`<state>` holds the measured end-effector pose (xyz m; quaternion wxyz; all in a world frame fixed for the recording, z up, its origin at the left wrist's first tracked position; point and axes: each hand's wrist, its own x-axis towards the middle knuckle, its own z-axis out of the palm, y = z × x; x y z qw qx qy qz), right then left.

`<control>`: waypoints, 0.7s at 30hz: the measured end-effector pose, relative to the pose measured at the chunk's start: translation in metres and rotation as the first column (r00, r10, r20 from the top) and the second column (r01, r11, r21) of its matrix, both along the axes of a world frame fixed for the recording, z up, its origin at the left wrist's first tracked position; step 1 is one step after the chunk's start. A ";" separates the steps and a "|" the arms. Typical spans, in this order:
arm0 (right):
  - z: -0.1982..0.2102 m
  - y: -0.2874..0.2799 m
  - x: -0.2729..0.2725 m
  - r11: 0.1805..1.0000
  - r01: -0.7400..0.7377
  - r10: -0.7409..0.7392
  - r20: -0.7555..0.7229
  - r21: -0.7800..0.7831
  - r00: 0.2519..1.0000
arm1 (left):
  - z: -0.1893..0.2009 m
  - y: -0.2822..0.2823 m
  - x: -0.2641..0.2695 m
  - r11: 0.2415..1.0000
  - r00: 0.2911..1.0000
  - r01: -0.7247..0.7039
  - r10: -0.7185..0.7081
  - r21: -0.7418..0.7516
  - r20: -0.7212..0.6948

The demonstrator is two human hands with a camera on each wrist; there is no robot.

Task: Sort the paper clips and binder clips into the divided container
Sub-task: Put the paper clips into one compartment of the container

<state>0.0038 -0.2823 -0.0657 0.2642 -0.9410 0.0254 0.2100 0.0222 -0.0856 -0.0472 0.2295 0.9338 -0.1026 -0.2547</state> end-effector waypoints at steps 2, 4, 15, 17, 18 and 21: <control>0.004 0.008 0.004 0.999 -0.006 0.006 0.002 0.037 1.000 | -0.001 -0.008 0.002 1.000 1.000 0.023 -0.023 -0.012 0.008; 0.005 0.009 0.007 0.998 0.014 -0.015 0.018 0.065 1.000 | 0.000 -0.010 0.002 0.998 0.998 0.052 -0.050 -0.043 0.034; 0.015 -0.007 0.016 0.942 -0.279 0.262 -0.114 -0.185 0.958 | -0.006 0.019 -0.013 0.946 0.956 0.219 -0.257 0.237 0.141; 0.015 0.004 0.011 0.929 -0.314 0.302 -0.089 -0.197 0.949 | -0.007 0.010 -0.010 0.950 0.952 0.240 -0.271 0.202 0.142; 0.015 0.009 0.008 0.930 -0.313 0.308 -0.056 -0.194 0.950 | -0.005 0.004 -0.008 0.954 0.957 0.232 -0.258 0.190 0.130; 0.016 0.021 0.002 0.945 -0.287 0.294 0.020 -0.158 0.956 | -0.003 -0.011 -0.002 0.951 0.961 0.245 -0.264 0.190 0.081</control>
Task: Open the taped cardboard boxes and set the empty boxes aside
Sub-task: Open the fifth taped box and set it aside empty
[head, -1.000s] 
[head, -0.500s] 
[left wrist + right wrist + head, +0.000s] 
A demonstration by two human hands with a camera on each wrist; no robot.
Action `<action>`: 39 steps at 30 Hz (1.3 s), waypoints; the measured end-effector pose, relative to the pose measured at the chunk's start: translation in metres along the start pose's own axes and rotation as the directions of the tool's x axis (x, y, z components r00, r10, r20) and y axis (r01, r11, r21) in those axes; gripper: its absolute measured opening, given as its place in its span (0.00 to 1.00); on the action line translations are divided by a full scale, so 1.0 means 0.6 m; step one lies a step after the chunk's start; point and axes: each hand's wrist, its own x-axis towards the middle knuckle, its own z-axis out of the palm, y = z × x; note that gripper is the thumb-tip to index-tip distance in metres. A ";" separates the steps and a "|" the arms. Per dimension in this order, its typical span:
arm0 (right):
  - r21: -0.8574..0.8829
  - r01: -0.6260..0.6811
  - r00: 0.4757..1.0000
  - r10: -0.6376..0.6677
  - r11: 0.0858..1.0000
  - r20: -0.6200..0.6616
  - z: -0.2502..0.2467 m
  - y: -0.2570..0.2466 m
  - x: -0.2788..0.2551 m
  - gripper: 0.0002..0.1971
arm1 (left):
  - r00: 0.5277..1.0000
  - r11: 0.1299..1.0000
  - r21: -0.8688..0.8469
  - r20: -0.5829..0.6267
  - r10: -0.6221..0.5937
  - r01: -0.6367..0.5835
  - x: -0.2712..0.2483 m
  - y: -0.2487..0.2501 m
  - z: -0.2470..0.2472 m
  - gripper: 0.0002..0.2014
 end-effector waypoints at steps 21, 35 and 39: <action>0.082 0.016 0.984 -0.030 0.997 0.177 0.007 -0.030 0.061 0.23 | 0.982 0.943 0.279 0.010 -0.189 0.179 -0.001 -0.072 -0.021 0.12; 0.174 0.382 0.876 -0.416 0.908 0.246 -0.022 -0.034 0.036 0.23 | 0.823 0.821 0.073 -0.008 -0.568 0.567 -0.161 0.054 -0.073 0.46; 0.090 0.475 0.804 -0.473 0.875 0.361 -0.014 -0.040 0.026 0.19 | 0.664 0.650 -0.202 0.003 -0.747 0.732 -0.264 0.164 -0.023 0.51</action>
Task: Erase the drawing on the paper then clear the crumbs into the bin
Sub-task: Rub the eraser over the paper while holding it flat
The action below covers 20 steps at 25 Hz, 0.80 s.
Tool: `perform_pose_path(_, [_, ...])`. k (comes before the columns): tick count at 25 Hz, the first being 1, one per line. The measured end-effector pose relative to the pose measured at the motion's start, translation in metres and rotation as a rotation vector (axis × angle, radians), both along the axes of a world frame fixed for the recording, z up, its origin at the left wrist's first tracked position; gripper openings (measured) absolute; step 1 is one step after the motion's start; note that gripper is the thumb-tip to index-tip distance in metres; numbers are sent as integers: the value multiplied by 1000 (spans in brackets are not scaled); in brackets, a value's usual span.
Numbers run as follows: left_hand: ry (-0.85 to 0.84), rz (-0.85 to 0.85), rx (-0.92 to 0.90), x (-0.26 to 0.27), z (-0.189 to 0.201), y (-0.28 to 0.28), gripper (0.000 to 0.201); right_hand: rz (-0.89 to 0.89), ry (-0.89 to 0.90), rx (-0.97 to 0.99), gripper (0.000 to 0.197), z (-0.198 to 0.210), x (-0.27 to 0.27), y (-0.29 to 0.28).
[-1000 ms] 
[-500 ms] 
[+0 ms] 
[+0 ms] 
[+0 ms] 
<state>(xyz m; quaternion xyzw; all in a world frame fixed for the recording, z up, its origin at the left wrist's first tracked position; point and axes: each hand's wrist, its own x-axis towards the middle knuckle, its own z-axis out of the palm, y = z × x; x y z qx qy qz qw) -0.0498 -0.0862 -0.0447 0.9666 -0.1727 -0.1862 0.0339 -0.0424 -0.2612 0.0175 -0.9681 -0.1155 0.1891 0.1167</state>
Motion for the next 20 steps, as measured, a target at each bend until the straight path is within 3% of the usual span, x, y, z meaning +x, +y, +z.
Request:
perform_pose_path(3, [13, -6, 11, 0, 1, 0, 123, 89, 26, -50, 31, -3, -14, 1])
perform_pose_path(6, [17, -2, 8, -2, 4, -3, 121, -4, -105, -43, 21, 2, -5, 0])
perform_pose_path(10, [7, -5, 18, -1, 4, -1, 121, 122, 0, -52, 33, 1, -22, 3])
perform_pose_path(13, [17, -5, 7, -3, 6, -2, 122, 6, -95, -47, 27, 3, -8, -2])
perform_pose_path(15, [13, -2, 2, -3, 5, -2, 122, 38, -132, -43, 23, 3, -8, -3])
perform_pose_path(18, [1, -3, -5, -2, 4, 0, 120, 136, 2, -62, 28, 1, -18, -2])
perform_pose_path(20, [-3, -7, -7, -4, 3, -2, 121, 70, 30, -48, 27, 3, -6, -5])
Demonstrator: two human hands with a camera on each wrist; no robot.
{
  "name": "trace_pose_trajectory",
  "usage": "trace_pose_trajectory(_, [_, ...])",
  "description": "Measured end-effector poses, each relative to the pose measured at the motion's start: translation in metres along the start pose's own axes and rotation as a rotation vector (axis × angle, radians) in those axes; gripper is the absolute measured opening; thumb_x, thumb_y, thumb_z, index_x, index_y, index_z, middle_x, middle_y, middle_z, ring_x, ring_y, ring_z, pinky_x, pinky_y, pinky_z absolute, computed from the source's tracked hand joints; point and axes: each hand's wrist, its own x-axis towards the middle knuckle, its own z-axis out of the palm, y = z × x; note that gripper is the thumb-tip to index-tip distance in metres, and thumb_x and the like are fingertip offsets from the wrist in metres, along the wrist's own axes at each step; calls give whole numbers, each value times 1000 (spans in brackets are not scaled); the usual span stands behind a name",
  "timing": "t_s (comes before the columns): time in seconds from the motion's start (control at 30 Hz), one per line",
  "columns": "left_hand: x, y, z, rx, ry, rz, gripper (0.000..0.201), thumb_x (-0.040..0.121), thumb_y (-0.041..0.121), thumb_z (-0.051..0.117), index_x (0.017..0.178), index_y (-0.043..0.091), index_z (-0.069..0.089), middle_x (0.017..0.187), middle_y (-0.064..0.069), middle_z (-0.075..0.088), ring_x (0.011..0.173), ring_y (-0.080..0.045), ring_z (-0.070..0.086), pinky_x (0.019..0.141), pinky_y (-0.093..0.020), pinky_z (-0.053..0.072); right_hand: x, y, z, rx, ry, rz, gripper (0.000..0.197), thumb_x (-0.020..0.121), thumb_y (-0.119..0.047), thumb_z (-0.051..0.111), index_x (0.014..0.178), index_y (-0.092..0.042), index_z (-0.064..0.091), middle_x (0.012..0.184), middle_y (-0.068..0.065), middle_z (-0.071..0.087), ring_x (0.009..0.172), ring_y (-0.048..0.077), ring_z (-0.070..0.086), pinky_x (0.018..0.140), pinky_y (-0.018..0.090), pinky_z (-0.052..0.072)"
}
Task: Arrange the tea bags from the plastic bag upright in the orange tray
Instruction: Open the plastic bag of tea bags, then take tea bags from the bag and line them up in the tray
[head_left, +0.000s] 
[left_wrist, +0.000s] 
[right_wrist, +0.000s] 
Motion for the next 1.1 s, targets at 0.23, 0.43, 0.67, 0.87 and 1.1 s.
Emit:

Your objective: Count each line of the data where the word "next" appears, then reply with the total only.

Solution: 2